Jeannette Y. Wick, RPh, MBA, FASCP
One way to help patients with heart failure is identifying signs of decompensation early.
Previous research has shown that monitoring daily vital signs has limited use in predicting heart failure readmission
risk. Now, researchers from the Cleveland Clinic and the Minneapolis Heart Institute in Minnesota report that an under-the-bed piezoelectric monitor may prevent heart failure readmissions by monitoring the physiologic parameters in the patient’s home.

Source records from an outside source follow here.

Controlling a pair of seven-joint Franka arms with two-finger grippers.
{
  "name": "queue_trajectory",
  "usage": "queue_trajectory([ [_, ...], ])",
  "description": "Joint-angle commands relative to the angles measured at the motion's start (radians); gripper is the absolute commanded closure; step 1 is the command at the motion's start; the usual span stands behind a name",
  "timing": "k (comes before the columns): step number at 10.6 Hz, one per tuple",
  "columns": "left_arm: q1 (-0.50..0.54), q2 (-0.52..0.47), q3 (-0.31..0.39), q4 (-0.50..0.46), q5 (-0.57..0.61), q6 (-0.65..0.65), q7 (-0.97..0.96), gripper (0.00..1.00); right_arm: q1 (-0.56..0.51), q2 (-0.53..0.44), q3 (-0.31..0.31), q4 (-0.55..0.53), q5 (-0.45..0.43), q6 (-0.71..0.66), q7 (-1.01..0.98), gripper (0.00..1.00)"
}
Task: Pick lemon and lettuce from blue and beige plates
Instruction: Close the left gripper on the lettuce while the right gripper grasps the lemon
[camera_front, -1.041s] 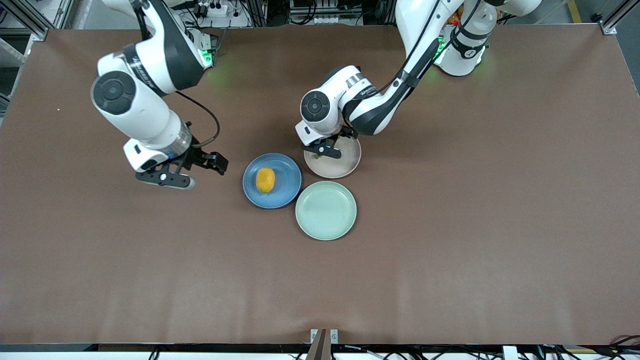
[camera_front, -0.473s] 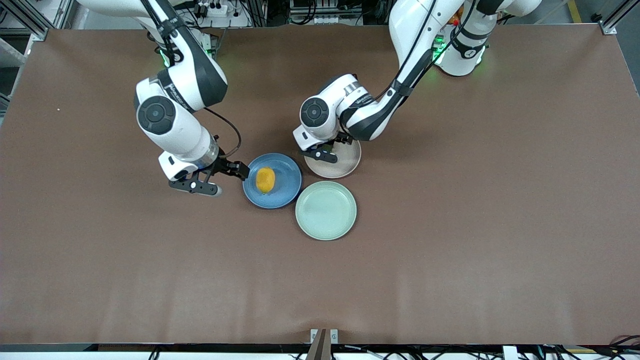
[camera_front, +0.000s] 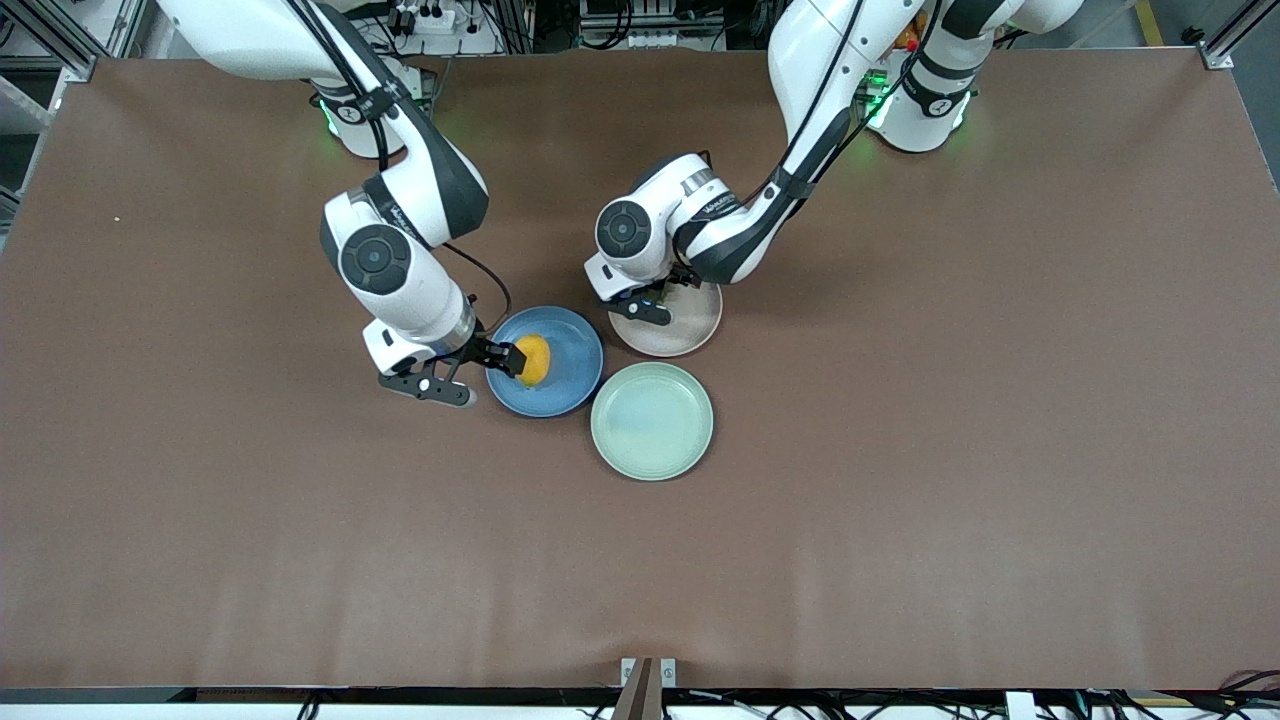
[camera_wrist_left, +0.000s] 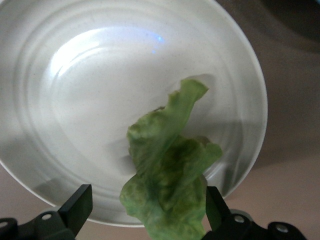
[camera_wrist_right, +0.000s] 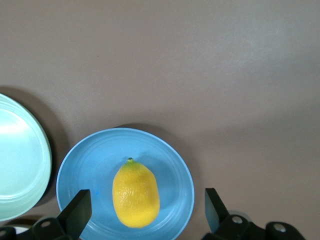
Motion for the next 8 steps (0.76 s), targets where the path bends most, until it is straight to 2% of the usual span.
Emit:
queue_trajectory([
  [1, -0.021, 0.017, 0.013, 0.017, -0.002, 0.003, -0.046, 0.53, 0.013, 0.039, 0.01, 0.003, -0.025, 0.044, 0.077, 0.0],
  [2, -0.02, 0.021, 0.015, 0.017, -0.002, 0.003, -0.05, 0.9, 0.017, 0.053, 0.015, 0.001, -0.034, 0.051, 0.1, 0.0],
  [3, -0.02, 0.021, 0.015, 0.017, 0.0, 0.003, -0.048, 1.0, 0.021, 0.068, 0.016, 0.001, -0.059, 0.057, 0.135, 0.0],
  [6, -0.018, 0.011, 0.016, 0.019, 0.007, 0.003, -0.051, 1.0, 0.024, 0.09, 0.024, -0.063, -0.103, 0.161, 0.212, 0.0],
  [8, -0.006, -0.017, 0.025, 0.046, 0.012, -0.01, -0.053, 1.0, 0.029, 0.111, 0.038, -0.063, -0.105, 0.166, 0.243, 0.0],
])
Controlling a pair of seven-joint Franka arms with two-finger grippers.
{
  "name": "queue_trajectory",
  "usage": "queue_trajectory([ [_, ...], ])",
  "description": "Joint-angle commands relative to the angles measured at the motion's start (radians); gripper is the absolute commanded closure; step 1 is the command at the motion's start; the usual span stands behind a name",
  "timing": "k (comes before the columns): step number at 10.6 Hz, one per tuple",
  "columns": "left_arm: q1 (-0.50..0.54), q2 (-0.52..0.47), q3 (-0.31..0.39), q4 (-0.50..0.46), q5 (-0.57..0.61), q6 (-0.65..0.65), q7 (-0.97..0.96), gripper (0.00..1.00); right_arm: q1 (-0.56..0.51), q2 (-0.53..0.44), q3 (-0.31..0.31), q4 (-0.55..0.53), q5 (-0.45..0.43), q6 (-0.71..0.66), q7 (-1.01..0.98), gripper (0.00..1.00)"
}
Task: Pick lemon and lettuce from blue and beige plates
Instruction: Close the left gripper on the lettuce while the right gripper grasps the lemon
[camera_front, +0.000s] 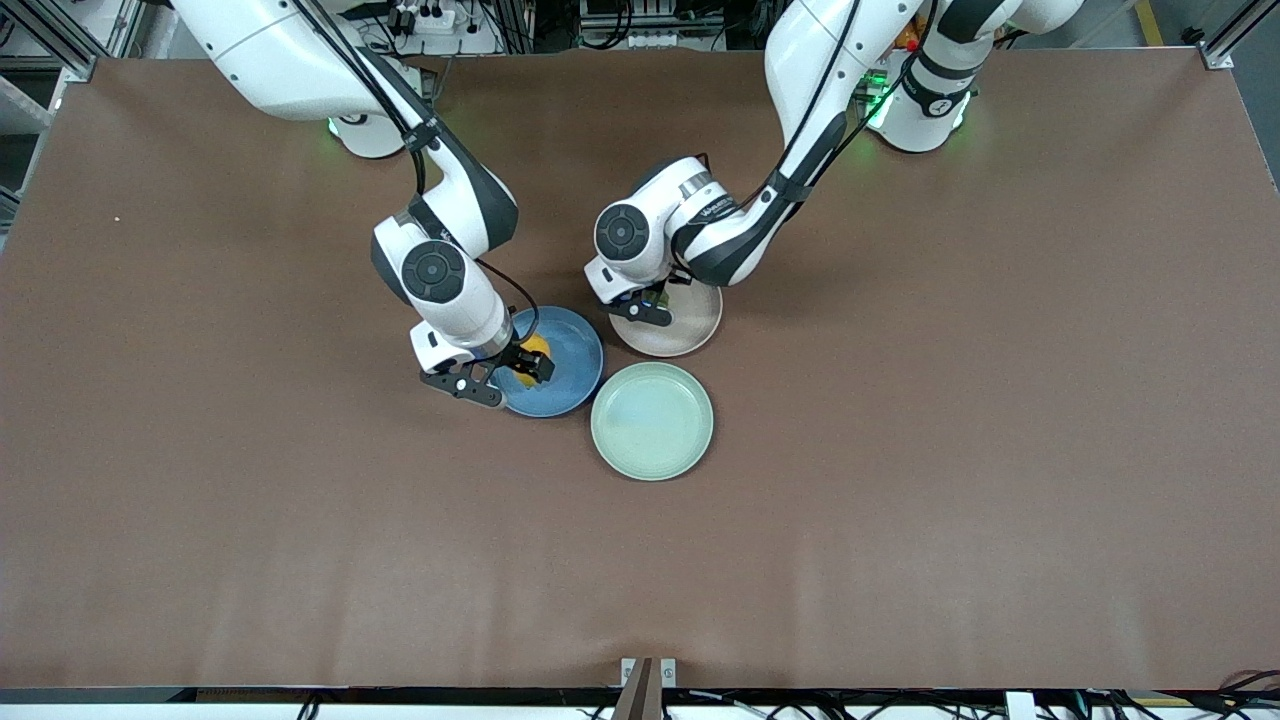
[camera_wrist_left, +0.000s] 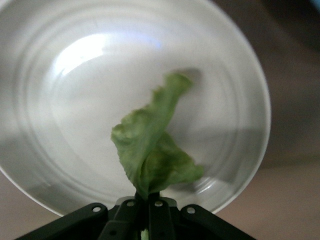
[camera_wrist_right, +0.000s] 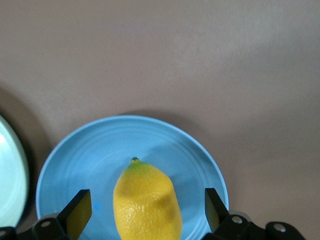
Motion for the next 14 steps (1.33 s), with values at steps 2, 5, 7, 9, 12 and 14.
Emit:
queue_trajectory([
  [2, 0.007, -0.073, 0.033, 0.016, 0.013, -0.027, -0.027, 1.0, 0.007, 0.027, 0.024, -0.008, -0.043, 0.026, 0.093, 0.0],
  [5, 0.016, -0.117, 0.111, 0.016, 0.013, -0.032, -0.026, 1.0, 0.02, 0.067, 0.024, -0.008, -0.121, 0.058, 0.178, 0.0],
  [7, 0.026, -0.15, 0.177, 0.015, 0.013, -0.04, -0.02, 1.0, 0.026, 0.085, 0.024, -0.008, -0.146, 0.069, 0.203, 0.0],
  [9, 0.082, -0.159, 0.205, 0.015, 0.015, -0.04, 0.038, 1.0, 0.03, 0.101, 0.024, -0.008, -0.161, 0.069, 0.206, 0.0],
  [12, 0.2, -0.151, 0.211, 0.012, 0.093, -0.047, 0.175, 1.0, 0.032, 0.11, 0.024, -0.007, -0.199, 0.069, 0.231, 0.19],
  [14, 0.277, -0.147, 0.211, 0.015, 0.101, -0.047, 0.28, 1.0, 0.03, 0.11, 0.025, 0.001, -0.199, 0.067, 0.231, 0.44],
])
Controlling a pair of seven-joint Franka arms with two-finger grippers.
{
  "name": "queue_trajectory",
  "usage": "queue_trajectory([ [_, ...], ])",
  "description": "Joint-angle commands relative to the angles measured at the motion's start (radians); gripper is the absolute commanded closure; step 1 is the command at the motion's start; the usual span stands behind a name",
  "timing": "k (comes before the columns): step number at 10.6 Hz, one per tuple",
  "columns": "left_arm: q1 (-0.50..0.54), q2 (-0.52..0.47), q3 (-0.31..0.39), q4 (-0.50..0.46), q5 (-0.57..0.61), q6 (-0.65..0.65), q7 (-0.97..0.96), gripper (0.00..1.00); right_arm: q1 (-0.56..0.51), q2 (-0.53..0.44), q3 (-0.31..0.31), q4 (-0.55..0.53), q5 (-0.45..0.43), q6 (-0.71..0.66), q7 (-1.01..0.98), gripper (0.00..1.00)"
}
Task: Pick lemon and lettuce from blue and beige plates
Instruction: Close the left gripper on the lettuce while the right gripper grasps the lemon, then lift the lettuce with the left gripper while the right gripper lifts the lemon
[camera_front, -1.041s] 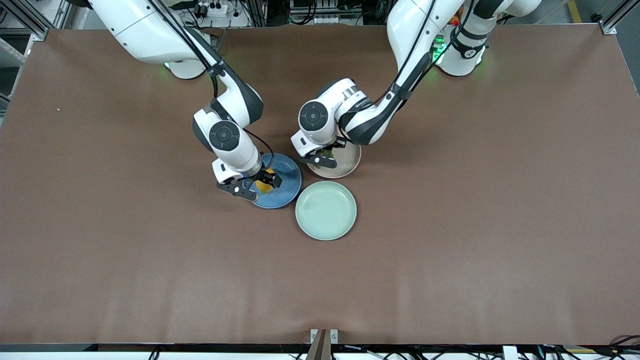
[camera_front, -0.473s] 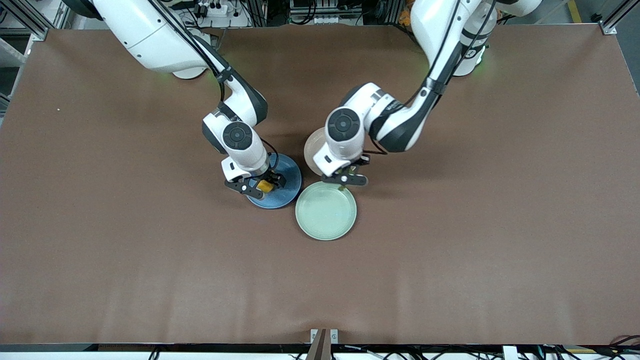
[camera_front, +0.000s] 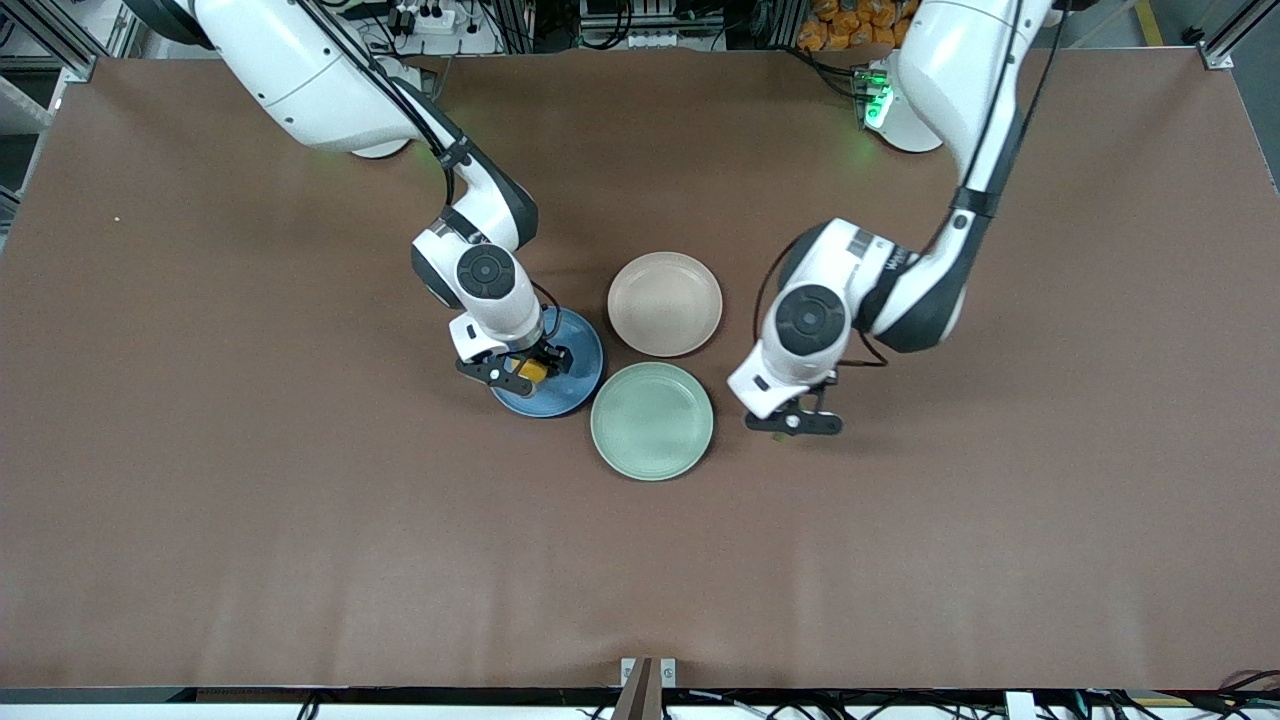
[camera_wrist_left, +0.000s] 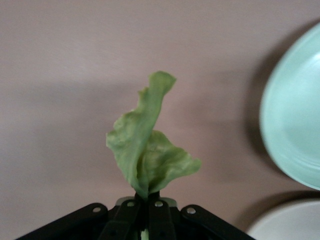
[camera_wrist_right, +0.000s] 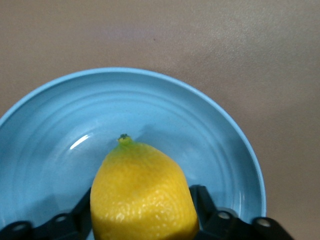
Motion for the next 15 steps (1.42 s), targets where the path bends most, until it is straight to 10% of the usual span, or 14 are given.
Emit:
queue_trajectory([
  [1, 0.079, -0.005, -0.005, -0.005, 0.026, -0.01, 0.133, 1.0, -0.005, 0.008, 0.008, 0.017, -0.035, 0.0, 0.039, 0.52],
  [10, 0.303, 0.07, -0.006, 0.047, 0.022, 0.005, 0.375, 1.0, -0.066, -0.122, 0.017, 0.029, -0.005, -0.148, -0.082, 0.67],
  [15, 0.326, 0.113, -0.005, 0.052, 0.023, 0.039, 0.376, 1.0, -0.1, -0.257, -0.102, 0.022, 0.166, -0.369, -0.49, 0.68],
])
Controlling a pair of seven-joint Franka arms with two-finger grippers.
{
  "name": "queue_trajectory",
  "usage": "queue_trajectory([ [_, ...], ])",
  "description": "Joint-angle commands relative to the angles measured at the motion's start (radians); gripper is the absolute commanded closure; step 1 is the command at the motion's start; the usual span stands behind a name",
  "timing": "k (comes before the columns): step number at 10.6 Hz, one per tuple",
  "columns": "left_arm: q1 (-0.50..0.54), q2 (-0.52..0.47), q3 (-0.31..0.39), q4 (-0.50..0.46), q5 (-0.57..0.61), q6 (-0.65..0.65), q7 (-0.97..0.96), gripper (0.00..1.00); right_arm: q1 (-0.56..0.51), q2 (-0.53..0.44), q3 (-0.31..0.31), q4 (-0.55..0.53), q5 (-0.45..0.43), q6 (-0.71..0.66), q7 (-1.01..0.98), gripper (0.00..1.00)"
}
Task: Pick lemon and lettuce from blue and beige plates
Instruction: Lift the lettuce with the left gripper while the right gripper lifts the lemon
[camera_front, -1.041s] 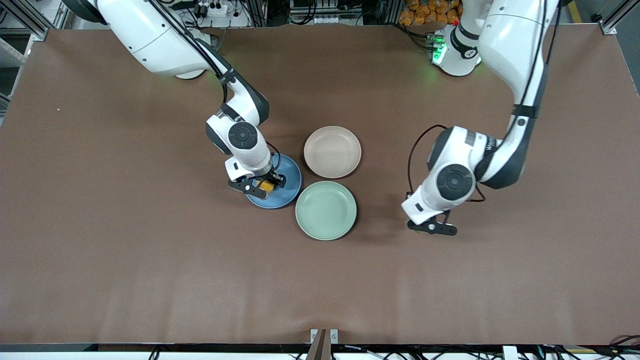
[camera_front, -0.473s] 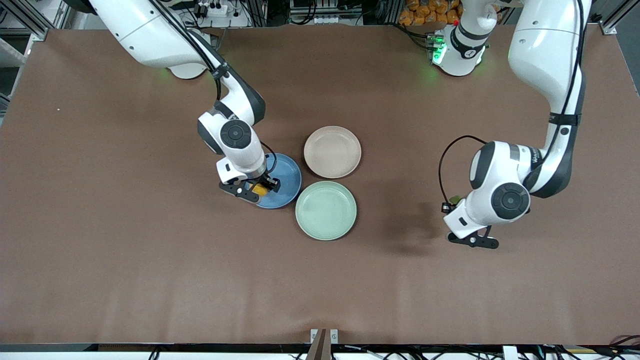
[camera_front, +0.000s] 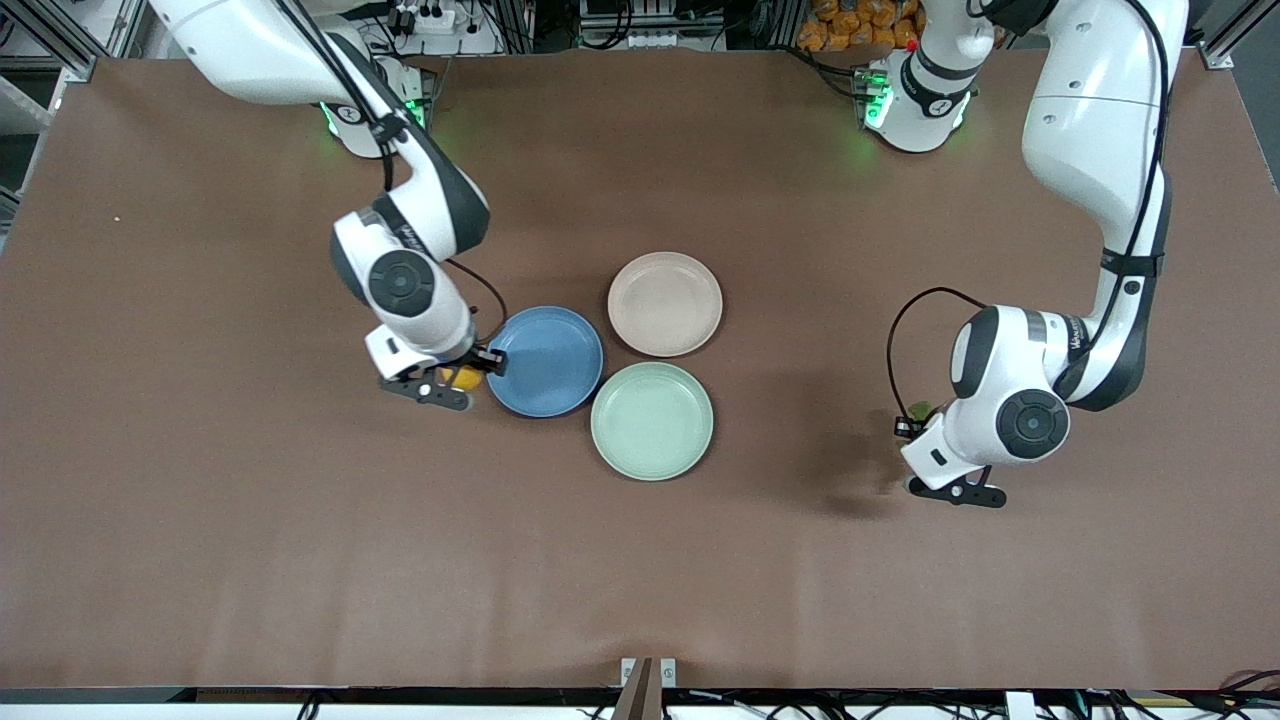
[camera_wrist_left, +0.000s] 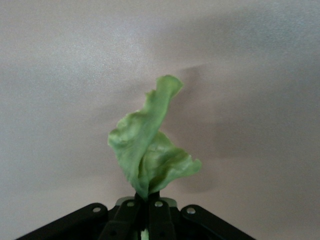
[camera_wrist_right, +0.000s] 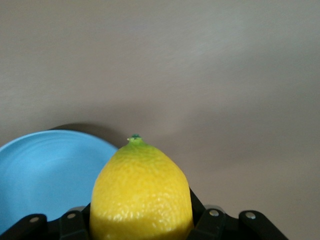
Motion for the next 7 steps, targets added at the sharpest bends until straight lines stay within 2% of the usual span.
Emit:
queue_trajectory([
  [1, 0.016, 0.026, -0.008, 0.02, 0.017, 0.027, 0.015, 0.74, -0.013, -0.064, -0.068, -0.031, 0.023, -0.054, -0.148, 0.68],
  [2, 0.019, 0.031, -0.008, 0.017, 0.019, 0.043, 0.015, 0.32, -0.013, -0.073, -0.108, -0.037, 0.024, -0.063, -0.213, 0.68],
  [3, 0.02, 0.031, -0.007, 0.017, 0.02, 0.059, 0.015, 0.0, -0.013, -0.088, -0.15, -0.054, 0.029, -0.064, -0.282, 0.68],
  [5, 0.023, 0.026, -0.008, 0.017, 0.007, 0.066, 0.013, 0.0, -0.021, -0.108, -0.239, -0.067, 0.087, -0.064, -0.463, 0.69],
  [7, 0.026, 0.012, -0.008, 0.016, 0.005, 0.064, 0.009, 0.0, -0.021, -0.116, -0.296, -0.073, 0.102, -0.064, -0.568, 0.69],
])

Piezoelectric monitoring converts mechanical movements such as breathing and sleeping patterns to electrical signals, and the device’s mathematical algorithm creates a digital record of vital signs.
The new research, which was published online in the Journal of Telemedicine and Telecare,
indicates that home piezoelectric monitoring has the potential to predict 30-day heart failure readmission risk.
The researchers enrolled patients aged older than 18 years who had symptomatic heart failure (either systolic left ventricular or preserved ejection fraction), lived in Northeast Ohio, and slept alone on a mattress at home. Exclusion criteria included prearranged readmission or plans to travel out of Northeast Ohio within 30 days of discharge.
Patients found the monitoring system inconspicuous and reliable. Only one patient in the group of 30 reported that the system disrupted his sleep, and another had missing piezoelectric data.
Four patients were readmitted for heart failure, and another 5 patients were admitted for other reasons. Respiration rate, movement rate, and behavior scores were observably higher in patients who were readmitted compared with those who were not readmitted for heart failure.
The researchers concluded that the system may be able to identify decompensation unobtrusively, allowing health care providers to initiate outpatient stabilizing interventions promptly.
This study may have been the first to examine recumbent nocturnal physiological patterns in older adults discharged home after heart failure hospitalization with a passive contactless monitoring system. However, the non-randomized observation model with a small sample size and short follow-up period were some of the study’s limitations.